Task directions
Take each line of the entries below that contains "should" and copy it.
Start of Provided information
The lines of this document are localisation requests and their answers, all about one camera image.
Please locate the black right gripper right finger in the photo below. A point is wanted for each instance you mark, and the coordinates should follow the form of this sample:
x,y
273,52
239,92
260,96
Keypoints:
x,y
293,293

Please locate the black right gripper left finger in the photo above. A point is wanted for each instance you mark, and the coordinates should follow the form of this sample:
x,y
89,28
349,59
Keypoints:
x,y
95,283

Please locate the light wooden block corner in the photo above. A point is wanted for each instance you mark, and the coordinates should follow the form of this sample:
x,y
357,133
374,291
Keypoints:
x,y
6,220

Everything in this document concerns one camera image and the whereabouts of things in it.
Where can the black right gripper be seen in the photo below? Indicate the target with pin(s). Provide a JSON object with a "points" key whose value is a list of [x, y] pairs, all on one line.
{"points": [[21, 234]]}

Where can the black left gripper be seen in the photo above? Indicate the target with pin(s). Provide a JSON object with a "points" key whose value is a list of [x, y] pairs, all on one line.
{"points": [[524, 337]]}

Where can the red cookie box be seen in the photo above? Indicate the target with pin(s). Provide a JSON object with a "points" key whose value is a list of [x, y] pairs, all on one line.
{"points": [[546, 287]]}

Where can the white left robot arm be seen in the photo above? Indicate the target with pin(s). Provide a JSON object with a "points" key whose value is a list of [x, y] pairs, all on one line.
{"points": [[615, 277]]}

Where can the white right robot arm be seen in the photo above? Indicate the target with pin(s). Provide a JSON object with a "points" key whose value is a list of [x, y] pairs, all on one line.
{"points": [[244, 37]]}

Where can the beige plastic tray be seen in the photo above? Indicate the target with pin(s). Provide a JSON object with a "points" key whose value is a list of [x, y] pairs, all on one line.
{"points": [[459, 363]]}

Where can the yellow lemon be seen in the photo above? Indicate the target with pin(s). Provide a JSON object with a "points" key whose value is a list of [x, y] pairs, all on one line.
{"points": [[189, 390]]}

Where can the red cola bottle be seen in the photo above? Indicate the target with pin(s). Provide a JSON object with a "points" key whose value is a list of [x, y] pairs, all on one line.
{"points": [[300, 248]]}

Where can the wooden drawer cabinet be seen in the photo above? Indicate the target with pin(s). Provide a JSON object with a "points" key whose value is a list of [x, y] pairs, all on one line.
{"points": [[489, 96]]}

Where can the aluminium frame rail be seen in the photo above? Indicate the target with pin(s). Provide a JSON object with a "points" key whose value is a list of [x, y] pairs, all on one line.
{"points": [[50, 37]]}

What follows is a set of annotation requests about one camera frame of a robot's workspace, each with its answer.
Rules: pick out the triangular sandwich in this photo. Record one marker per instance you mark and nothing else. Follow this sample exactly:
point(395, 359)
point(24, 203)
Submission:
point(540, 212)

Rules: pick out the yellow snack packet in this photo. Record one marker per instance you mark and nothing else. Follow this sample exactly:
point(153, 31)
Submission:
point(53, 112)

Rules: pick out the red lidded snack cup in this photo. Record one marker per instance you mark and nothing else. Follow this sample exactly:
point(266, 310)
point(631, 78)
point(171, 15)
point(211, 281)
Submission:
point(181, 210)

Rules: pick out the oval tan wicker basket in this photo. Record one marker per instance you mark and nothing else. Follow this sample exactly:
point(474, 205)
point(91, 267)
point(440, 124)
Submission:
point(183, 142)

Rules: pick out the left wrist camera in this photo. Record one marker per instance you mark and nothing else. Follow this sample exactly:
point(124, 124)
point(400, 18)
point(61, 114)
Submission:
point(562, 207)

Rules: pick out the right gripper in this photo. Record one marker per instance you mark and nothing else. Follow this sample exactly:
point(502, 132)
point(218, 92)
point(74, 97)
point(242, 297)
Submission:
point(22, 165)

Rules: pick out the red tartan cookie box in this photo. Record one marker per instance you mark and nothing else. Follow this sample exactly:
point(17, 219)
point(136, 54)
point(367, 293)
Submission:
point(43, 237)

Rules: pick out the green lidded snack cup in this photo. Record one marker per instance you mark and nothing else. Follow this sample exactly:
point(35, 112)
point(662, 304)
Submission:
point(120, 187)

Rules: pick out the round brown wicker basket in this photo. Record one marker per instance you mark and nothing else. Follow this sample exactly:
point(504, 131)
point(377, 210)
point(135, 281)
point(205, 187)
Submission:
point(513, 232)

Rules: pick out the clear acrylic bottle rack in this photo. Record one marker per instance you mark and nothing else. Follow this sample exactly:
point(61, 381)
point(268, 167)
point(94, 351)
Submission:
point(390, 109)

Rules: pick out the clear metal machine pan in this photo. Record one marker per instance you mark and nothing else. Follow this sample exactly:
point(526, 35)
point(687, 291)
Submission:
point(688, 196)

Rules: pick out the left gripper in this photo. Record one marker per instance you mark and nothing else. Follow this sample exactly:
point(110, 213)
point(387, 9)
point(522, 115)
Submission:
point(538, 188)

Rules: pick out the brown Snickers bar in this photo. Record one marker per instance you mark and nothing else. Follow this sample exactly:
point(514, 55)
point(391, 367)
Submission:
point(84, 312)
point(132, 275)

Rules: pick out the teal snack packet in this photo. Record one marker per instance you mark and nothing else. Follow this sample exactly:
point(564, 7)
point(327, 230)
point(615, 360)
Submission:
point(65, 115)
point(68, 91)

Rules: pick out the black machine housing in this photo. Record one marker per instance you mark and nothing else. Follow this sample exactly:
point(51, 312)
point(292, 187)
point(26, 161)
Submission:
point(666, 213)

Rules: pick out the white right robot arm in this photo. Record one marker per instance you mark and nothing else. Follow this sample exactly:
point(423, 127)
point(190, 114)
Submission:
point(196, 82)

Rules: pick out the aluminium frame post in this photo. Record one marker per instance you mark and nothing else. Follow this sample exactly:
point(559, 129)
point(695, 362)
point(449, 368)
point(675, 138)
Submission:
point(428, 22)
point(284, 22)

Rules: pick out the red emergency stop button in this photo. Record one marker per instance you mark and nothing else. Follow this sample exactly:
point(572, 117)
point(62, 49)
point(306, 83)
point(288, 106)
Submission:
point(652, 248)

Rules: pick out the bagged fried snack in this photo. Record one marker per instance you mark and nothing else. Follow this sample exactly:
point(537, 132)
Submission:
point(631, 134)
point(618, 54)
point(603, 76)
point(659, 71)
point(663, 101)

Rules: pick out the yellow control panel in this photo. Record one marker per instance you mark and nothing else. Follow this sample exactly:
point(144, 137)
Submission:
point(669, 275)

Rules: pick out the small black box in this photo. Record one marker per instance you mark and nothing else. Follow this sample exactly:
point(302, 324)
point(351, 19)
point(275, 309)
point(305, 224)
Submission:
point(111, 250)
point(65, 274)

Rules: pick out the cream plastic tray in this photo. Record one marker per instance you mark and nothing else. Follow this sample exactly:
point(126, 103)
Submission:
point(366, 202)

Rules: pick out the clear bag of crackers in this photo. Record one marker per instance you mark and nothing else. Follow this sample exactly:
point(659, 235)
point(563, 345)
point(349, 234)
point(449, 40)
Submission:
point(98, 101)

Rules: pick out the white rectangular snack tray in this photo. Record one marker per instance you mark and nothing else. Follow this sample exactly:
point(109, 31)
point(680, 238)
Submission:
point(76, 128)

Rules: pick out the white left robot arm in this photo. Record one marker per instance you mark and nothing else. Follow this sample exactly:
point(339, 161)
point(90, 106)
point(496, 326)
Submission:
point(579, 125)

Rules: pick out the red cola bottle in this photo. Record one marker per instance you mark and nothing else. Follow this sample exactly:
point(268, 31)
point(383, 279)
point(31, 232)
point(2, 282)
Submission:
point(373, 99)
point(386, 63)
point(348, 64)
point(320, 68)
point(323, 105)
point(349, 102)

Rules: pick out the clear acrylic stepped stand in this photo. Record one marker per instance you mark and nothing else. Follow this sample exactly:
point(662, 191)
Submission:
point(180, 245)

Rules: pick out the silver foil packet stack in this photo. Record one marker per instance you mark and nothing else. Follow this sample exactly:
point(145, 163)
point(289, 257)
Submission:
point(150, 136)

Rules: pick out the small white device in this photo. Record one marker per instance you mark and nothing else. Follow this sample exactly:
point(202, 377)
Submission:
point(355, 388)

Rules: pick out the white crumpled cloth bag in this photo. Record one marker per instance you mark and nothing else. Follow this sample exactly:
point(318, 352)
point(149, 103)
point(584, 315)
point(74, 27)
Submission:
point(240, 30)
End of Provided information
Solution to this task
Please locate the black right gripper right finger in the photo below. A point is wanted for each instance you mark, and the coordinates should follow the form of this sample:
Please locate the black right gripper left finger in the photo above. A point is wanted for each instance you mark, and the coordinates should follow the form of this sample:
Please locate the light wooden block corner in the photo above. A point is wanted for each instance you mark, and the coordinates should follow the form of this sample:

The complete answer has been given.